# YOUR GOAL:
Check the data underneath for lines holding the word "closing", and state only how many you find.

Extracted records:

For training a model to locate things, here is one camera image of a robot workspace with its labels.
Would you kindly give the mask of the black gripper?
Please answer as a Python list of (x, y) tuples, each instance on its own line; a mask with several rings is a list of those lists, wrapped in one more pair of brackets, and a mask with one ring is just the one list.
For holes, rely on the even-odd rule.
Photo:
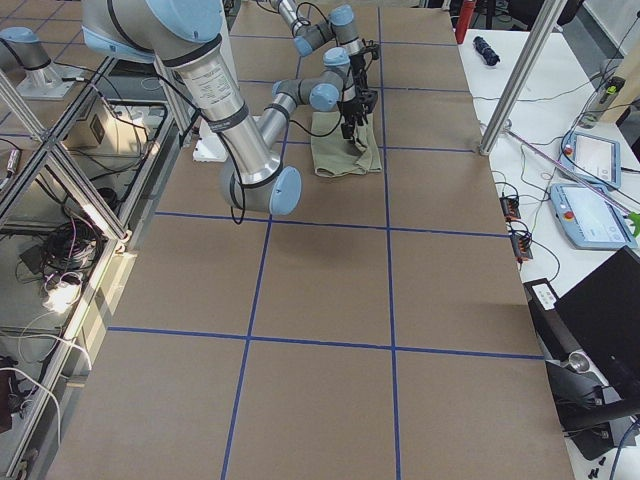
[(357, 38), (349, 47), (352, 77), (360, 90), (368, 90), (368, 69), (380, 56), (380, 44), (374, 40)]
[(342, 136), (344, 139), (351, 139), (351, 125), (355, 125), (352, 143), (356, 148), (368, 147), (368, 117), (373, 113), (377, 101), (377, 90), (362, 88), (357, 82), (352, 82), (345, 88), (338, 103), (343, 121)]

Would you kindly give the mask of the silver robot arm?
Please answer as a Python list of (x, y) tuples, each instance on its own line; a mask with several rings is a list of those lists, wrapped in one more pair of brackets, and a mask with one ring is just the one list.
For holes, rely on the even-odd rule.
[[(380, 45), (374, 40), (365, 40), (358, 32), (355, 14), (350, 5), (334, 8), (326, 16), (319, 7), (302, 2), (297, 4), (289, 0), (257, 1), (260, 7), (270, 6), (271, 13), (278, 14), (291, 31), (294, 45), (301, 57), (307, 57), (328, 43), (334, 42), (343, 47), (350, 59), (351, 73), (356, 88), (369, 92), (368, 69), (380, 55)], [(303, 5), (315, 8), (321, 21), (312, 24), (301, 13)]]
[(368, 86), (368, 59), (380, 46), (360, 37), (351, 6), (341, 5), (312, 24), (293, 1), (271, 7), (289, 27), (299, 55), (325, 44), (323, 72), (315, 78), (284, 80), (273, 87), (274, 99), (253, 118), (223, 54), (223, 8), (214, 1), (85, 1), (82, 29), (86, 45), (106, 56), (137, 63), (160, 61), (177, 73), (210, 131), (224, 145), (220, 184), (227, 204), (241, 211), (282, 216), (297, 206), (302, 179), (271, 150), (291, 114), (301, 105), (329, 112), (337, 108), (337, 128), (353, 142), (367, 123), (378, 94)]

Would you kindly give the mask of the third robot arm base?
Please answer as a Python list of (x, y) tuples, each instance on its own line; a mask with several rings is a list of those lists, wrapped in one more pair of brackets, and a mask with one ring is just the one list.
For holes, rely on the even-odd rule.
[(1, 31), (1, 70), (22, 70), (25, 78), (18, 93), (29, 100), (62, 100), (82, 79), (78, 67), (53, 62), (39, 37), (27, 27), (9, 27)]

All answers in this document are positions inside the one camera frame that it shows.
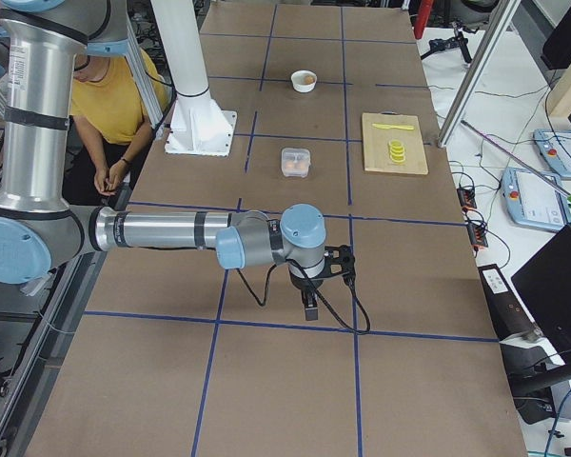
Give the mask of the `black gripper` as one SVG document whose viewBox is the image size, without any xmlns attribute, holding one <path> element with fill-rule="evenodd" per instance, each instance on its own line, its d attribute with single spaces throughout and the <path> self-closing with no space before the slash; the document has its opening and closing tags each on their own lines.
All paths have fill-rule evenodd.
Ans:
<svg viewBox="0 0 571 457">
<path fill-rule="evenodd" d="M 322 280 L 313 280 L 305 277 L 304 274 L 295 267 L 289 267 L 289 277 L 292 285 L 300 291 L 301 300 L 304 304 L 305 319 L 318 319 L 318 303 L 319 298 L 318 287 L 323 283 Z"/>
</svg>

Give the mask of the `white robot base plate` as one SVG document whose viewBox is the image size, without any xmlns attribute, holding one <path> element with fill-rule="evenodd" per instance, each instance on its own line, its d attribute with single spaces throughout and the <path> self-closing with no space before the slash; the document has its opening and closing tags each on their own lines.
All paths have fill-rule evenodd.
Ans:
<svg viewBox="0 0 571 457">
<path fill-rule="evenodd" d="M 176 101 L 170 121 L 165 151 L 168 154 L 188 154 L 226 157 L 230 153 L 237 112 L 222 110 L 210 99 L 208 109 L 185 109 Z"/>
</svg>

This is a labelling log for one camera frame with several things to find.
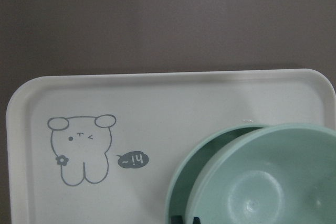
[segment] white tray
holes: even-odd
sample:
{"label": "white tray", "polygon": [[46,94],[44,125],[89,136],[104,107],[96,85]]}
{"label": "white tray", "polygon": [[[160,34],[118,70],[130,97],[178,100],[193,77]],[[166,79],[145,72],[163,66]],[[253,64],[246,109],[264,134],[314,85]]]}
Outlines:
{"label": "white tray", "polygon": [[[95,120],[105,114],[117,123]],[[64,119],[48,126],[58,117]],[[289,122],[335,129],[335,92],[323,75],[296,69],[34,79],[7,109],[12,223],[164,223],[171,176],[198,142],[244,123]],[[61,154],[69,158],[65,166]]]}

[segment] bear drawing
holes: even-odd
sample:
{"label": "bear drawing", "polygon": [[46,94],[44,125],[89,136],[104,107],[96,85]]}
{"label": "bear drawing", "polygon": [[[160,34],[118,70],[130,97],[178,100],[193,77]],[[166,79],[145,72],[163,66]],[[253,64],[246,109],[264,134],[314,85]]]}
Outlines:
{"label": "bear drawing", "polygon": [[63,182],[77,186],[86,180],[97,184],[109,172],[106,152],[111,147],[114,115],[50,118],[51,148]]}

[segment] mint green bowl
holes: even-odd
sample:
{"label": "mint green bowl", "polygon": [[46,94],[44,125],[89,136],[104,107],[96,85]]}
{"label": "mint green bowl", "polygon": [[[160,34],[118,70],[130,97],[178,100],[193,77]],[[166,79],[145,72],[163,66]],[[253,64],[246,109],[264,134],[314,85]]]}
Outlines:
{"label": "mint green bowl", "polygon": [[194,182],[209,159],[224,145],[237,137],[265,127],[261,124],[248,124],[217,132],[199,143],[182,161],[171,180],[166,198],[166,223],[174,216],[184,216],[189,194]]}
{"label": "mint green bowl", "polygon": [[252,131],[219,150],[188,198],[185,223],[336,223],[336,132],[310,124]]}

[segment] cartoon illustration
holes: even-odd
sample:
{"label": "cartoon illustration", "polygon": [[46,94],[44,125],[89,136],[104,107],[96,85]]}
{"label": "cartoon illustration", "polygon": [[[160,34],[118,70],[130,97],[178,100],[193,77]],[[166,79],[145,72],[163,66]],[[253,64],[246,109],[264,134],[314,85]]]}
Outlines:
{"label": "cartoon illustration", "polygon": [[68,186],[86,180],[97,184],[109,172],[106,152],[111,147],[114,115],[50,118],[51,148],[60,166],[61,178]]}
{"label": "cartoon illustration", "polygon": [[141,168],[149,162],[149,157],[140,151],[128,152],[119,157],[118,164],[122,168]]}

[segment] gray wall
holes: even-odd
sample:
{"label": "gray wall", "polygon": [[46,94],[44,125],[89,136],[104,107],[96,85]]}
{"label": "gray wall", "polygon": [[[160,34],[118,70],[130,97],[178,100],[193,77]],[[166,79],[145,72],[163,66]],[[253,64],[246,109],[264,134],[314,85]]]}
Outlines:
{"label": "gray wall", "polygon": [[336,0],[0,0],[0,220],[5,111],[39,76],[312,68],[336,84]]}

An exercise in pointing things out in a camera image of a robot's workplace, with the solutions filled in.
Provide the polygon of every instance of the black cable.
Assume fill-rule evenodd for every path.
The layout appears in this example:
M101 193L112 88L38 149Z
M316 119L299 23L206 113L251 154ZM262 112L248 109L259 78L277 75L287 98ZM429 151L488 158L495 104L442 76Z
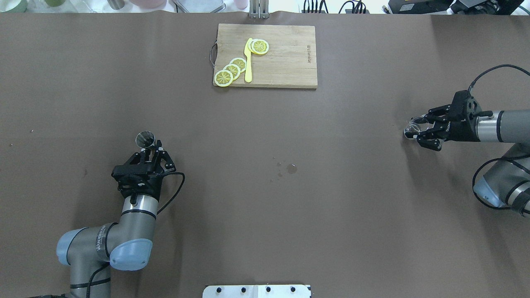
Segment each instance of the black cable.
M94 276L96 276L96 274L98 274L101 270L107 268L109 264L110 263L103 264L103 266L101 266L99 269L94 271L94 273L92 273L89 279L89 285L86 287L86 298L90 298L90 287L92 286L92 281L94 280Z
M347 3L351 3L351 11L353 12L354 8L355 8L355 3L353 1L346 1L344 2L344 4L340 7L339 9L339 13L342 12L342 9L344 8L344 6L347 4Z
M328 5L326 4L326 0L322 0L322 1L320 1L319 13L322 13L322 5L324 5L324 7L326 8L326 13L330 13L330 12L328 11Z
M515 68L519 71L522 71L524 72L525 74L527 75L530 75L530 72L525 70L524 68L521 68L519 66L515 66L515 65L512 65L512 64L501 64L501 65L497 65L495 67L492 67L490 69L488 69L487 71L481 73L478 77L476 77L473 82L471 82L471 84L469 85L469 88L467 88L467 91L471 93L471 90L473 90L473 87L475 86L475 83L485 74L487 74L488 72L494 70L494 69L497 69L497 68L501 68L501 67L511 67L511 68Z
M175 197L179 194L180 190L182 189L182 186L184 185L184 181L186 180L186 176L184 175L184 173L181 173L181 172L168 173L168 174L165 174L164 177L169 176L169 175L180 175L182 176L182 181L180 182L179 188L176 190L175 194L171 197L171 199L169 199L169 201L167 201L167 203L165 203L165 205L162 208L160 208L158 212L156 212L157 215L160 212L162 212L175 199Z
M344 2L344 4L339 9L339 13L342 12L342 9L348 3L351 3L351 13L366 13L366 4L364 4L362 0L349 0Z
M520 160L520 159L525 159L525 158L528 158L530 157L530 154L528 155L523 155L523 156L518 156L518 157L498 157L496 159L490 159L488 161L486 161L485 163L483 163L476 171L475 171L475 174L473 175L473 180L471 182L471 189L473 189L475 187L475 181L476 181L476 176L479 175L480 171L482 169L484 169L484 167L492 162L495 162L495 161L514 161L514 160ZM484 202L480 197L479 195L477 195L477 193L475 192L475 190L473 189L473 194L475 195L475 198L477 200L479 200L480 203L482 203L482 205L486 206L487 208L491 208L491 209L495 209L495 210L508 210L508 209L511 209L510 207L495 207L495 206L491 206L490 204ZM526 211L526 210L523 210L524 213L527 213L527 214L530 214L530 212Z

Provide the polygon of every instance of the silver arm segment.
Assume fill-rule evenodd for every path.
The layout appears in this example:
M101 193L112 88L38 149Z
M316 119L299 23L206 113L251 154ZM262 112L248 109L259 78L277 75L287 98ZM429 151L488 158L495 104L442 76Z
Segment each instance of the silver arm segment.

# RESULT FOR THIS TASK:
2